1. Por escritura pública de doação datada de 28.07.1995, a requerida e seu marido, pais das requerentes, doaram a estas duas moradias geminadas, constituídas por cave, r/c e 1.° Andar, sitas na (...), n.° (...), (...), freguesia de (...), Concelho de (...), inscritas na matriz predial respectiva sob o art. (...), descritas na Conservatória do Registo Predial de (...), sob o nº (...)/19930601.
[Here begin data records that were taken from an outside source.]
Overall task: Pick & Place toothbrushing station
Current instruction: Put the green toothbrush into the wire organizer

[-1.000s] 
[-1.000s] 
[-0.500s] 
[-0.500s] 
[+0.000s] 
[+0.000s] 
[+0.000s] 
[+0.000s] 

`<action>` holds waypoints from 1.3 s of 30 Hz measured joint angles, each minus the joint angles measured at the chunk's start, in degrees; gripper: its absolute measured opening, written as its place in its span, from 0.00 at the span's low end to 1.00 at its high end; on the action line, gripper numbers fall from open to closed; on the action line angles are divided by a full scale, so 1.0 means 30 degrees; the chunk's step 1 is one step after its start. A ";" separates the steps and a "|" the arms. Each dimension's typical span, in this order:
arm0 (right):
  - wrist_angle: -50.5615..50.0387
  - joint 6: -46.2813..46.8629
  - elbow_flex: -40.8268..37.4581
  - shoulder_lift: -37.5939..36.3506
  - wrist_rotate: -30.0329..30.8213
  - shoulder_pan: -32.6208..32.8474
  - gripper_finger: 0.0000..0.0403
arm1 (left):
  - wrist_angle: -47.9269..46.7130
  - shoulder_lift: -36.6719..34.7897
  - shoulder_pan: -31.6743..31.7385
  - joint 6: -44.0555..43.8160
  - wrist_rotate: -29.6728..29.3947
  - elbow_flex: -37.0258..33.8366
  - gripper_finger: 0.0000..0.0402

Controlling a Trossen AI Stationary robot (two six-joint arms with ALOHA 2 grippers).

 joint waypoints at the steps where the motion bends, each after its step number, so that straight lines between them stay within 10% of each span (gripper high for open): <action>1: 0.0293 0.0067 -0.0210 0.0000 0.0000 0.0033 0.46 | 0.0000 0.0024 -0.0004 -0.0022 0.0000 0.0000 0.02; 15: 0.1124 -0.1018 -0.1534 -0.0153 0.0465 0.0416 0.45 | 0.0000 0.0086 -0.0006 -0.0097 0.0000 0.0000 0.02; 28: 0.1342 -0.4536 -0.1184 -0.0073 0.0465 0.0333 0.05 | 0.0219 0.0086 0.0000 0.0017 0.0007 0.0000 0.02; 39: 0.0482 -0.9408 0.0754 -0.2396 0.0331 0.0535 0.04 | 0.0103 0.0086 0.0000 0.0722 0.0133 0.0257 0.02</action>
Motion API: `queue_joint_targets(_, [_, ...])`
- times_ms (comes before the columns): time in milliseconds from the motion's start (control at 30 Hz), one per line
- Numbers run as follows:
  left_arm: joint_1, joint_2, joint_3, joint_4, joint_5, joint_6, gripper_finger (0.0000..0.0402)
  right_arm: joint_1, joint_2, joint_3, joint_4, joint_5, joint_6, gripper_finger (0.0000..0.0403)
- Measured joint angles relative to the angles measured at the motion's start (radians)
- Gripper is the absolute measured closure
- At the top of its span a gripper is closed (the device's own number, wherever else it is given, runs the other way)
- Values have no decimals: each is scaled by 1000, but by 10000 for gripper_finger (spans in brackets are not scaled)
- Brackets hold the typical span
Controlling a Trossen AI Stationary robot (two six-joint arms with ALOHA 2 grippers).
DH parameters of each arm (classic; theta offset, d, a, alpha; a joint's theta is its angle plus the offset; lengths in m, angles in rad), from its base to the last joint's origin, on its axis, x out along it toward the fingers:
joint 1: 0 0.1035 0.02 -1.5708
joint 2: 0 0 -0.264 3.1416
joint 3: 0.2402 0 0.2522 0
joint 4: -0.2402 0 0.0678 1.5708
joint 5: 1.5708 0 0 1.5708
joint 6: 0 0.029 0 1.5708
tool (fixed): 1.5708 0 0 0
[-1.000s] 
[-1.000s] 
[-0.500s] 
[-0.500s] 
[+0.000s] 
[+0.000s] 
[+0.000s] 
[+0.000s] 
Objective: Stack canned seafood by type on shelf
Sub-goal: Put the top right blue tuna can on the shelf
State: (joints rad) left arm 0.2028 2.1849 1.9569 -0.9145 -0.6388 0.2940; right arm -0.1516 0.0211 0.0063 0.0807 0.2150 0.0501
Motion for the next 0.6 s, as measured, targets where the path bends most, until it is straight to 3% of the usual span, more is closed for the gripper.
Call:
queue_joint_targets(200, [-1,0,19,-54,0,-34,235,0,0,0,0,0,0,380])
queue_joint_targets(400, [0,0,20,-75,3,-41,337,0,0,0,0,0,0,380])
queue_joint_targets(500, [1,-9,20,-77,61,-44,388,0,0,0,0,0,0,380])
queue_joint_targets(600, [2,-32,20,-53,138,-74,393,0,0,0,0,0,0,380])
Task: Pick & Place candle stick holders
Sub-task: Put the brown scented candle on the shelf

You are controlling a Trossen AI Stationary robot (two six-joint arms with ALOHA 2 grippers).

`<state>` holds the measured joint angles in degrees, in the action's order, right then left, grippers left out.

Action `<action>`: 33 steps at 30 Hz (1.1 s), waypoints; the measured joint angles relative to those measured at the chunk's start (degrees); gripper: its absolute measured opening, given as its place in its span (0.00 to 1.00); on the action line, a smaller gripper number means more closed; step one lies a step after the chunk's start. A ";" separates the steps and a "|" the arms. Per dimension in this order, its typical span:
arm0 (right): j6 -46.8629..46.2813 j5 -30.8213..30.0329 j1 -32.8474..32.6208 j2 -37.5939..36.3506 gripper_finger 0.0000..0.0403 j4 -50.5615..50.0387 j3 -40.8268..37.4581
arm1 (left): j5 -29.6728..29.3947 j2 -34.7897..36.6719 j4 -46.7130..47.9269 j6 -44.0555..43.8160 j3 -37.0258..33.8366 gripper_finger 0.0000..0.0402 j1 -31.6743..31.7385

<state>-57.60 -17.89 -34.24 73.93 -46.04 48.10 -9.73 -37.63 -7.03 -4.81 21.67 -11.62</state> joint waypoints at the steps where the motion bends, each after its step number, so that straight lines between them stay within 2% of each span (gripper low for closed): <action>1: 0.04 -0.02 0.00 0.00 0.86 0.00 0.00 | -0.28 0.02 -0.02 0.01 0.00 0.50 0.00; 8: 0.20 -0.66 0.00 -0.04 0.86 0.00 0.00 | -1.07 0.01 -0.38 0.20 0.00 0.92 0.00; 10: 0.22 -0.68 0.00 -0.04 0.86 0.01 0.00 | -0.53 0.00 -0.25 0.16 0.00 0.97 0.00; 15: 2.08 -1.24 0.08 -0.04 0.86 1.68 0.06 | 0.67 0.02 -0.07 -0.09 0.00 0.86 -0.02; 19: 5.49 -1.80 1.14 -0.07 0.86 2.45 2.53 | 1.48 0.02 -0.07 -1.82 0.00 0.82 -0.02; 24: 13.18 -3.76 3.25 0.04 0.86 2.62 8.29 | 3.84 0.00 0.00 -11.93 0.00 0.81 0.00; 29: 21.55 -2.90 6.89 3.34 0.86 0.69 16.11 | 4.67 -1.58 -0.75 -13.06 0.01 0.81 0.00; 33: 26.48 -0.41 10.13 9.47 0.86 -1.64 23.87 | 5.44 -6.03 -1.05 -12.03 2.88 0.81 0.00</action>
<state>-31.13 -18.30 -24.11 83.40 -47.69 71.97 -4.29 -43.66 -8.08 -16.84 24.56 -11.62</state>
2.Tal prédio foi objecto de providência cautelar de restituição provisória da posse, intentada pela Requerida contras as aqui Requerentes, que correu os seus termos sob o n.° 406/09.0 TBILH, Aveiro – Juízo de Grande Instância Cível – Juiz l, tendo o mesmo sido provisoriamente entregue à Requerida, com o todo o seu recheio.

3.Todo o recheio aí identificado, que existia nas duas moradias supra descritas, foi doado verbalmente às requerentes pela requerida e seu marido.

4.O procedimento cautelar supra indicado foi objecto de transacção, tendo a Requerida acordado em proceder à restituição do imóvel às Requerentes, entrega essa que deveria ocorrer até ao dia 15 de Julho de 2009.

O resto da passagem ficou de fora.